Task objective: Print nothing but the lines below starting at the line that holds "Exercise. Tag the small dark" and ending at the line that holds "x=509, y=199", including both, each exactly as written.

Extracted material:

=== Section Start ===

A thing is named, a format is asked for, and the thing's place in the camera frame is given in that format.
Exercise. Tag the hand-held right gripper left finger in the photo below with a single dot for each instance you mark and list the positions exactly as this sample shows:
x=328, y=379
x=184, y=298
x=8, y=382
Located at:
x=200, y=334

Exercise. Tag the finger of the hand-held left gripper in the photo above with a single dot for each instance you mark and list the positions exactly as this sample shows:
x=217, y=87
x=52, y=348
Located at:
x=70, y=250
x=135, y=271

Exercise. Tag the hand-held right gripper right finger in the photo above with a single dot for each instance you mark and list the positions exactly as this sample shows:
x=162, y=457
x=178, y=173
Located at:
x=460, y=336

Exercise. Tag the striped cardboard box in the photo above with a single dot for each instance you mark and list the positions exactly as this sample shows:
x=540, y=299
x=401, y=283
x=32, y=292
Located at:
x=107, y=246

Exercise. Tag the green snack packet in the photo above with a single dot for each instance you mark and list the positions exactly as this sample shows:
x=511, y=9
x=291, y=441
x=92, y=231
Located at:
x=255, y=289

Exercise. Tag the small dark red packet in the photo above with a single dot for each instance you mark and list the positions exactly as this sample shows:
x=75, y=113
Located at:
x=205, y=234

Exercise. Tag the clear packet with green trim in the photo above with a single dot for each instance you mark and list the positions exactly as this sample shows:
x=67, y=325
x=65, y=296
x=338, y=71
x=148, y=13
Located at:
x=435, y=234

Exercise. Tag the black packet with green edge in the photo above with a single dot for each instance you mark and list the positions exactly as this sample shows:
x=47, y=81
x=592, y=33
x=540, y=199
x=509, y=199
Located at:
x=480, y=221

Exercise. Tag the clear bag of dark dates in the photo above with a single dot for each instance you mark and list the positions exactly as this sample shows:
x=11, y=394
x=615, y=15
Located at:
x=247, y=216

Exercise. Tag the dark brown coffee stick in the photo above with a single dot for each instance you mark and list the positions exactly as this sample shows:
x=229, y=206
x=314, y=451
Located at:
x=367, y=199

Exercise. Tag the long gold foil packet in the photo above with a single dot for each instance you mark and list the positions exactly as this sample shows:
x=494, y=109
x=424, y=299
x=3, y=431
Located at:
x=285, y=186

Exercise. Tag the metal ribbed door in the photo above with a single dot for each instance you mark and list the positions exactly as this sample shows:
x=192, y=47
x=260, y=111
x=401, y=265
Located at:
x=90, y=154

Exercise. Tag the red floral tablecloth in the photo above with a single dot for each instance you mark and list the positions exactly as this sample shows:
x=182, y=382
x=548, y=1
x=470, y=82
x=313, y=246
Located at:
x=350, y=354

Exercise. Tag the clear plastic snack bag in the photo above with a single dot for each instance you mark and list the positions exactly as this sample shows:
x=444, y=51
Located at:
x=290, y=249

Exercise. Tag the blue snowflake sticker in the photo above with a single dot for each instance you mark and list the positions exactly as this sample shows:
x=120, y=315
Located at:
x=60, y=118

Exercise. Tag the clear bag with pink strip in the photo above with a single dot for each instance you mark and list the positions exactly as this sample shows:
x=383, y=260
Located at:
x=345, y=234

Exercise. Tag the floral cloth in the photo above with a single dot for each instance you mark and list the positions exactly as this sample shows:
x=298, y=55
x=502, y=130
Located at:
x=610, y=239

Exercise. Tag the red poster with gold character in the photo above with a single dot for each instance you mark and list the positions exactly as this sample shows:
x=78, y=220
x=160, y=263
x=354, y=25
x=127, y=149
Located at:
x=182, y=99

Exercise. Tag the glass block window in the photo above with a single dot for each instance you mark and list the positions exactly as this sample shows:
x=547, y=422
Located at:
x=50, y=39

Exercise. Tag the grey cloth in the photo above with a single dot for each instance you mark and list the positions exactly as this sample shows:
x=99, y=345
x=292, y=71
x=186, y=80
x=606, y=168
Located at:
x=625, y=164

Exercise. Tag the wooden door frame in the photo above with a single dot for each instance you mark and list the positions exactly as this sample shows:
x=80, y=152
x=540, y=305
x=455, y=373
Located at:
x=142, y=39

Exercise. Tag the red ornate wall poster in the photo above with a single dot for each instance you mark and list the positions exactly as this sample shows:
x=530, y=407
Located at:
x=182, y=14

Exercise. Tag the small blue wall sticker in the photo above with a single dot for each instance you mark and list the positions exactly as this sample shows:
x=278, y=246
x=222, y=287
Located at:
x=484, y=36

=== Section End ===

Task result:
Exercise. Tag the small dark red packet in the photo above with a single dot for each instance you mark and list the positions exactly as this sample shows:
x=75, y=113
Located at:
x=205, y=234

Exercise. Tag the clear packet with green trim in the photo above with a single dot for each instance you mark and list the positions exactly as this sample shows:
x=67, y=325
x=65, y=296
x=338, y=71
x=148, y=13
Located at:
x=435, y=234

Exercise. Tag the black packet with green edge in the photo above with a single dot for each instance you mark and list the positions exactly as this sample shows:
x=47, y=81
x=592, y=33
x=540, y=199
x=509, y=199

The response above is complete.